Göçmen kuşların kuzeyden güneye ve güneyden kuzeye göç yolları izlediğini belirten Prof. Dr. Hüseyin Yılmaz, “Bu göç dönemlerinde bu virüslerin ülkeden ülkeye taşınması olası. Göç dönemlerinde risk artıyor. Bu nedenle bir bakıyorsunuz. Romanya’da saptanan virüs ülkemizde saptanabilir. Saptanabilir diyorum çünkü elimizde veri yok. Afrika’da saptanıyor. Kuşların bir yerden bir yere göç etmesi sırasında önce oradaki evcil tavuklara bulaştırıyorlar. Evcil tavuklardan oranın lokal kuşlarına bulaştırıyorlar, oradan da ülkenin içinde yayılıyor. Bu nedenle göçmen kuşlarla yayılmaya da engel olmak kolay değil. Virüsle mücadeleye sizin hazır olmanız gerekiyor işte bu mücadele için de aşı olması gerekiyor. Virüse kadar insanlarda antikor elde etmiş olmanız lazım. Yani silahlarınızın olması gerekiyor bunlardan en büyüğü ise, aşı. Bu, henüz evcil kanatlılar dediğimiz tavuklarda her yerde uygulanmıyor” dedi.

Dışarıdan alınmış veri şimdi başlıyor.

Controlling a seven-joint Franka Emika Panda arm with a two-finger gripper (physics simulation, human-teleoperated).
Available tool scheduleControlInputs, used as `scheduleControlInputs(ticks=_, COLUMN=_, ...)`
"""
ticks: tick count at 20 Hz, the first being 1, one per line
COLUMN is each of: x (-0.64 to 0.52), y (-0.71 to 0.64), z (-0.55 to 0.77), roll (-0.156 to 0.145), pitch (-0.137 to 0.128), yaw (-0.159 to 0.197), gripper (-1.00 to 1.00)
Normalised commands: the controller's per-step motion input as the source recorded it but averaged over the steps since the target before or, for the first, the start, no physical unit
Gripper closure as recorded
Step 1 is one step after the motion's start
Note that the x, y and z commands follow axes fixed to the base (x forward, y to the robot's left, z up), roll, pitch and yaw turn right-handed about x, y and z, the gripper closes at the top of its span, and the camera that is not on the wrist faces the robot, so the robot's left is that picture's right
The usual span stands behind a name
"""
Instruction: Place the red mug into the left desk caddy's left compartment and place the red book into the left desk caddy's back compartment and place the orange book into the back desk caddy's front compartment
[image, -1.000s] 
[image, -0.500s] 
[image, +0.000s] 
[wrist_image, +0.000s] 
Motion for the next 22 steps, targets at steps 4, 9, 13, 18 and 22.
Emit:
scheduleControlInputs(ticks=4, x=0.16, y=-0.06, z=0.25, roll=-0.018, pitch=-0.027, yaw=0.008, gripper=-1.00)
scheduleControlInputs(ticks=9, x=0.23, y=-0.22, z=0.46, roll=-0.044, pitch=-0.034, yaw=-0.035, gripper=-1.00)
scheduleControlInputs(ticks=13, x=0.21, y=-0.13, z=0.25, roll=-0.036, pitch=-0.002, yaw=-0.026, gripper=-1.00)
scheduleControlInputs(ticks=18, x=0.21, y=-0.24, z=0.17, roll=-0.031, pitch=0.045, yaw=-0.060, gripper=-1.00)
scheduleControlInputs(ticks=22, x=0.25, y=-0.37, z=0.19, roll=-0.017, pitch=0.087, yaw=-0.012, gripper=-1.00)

Prof. Dr. Yılmaz, “Özellikle sitelerde su birikintileri varsa, bunların yok edilmesi gerekiyor. Bu şehircilik planında da önemli yerel yönetimler açısından. Sivrisinek sulu ortamları seviyor. Akan dereye birşey yapamazsınız ama şehirde suyun birikmesine neden olabilecek çukurların düzeltilmesi gerekiyor. İlk önlem tabii ki ilaç. Kategori kategori ilaçlar var ama bu ilaçların da çevreye zarar verdiğini biliyoruz. Ancak sineklerle de mücadele edilmesi lazım. İlaçlamanın yapılması taraftarıyım. Direnç kazanabiliyor buna dikkat edilmesi lazım yeni jenerasyon ilaçlar kullanılabilir. Bazı çalışmalar var sineklerin kısırlaştırılması yönünde ancak bunlar bilimsel platformda kalıyor ” dedi.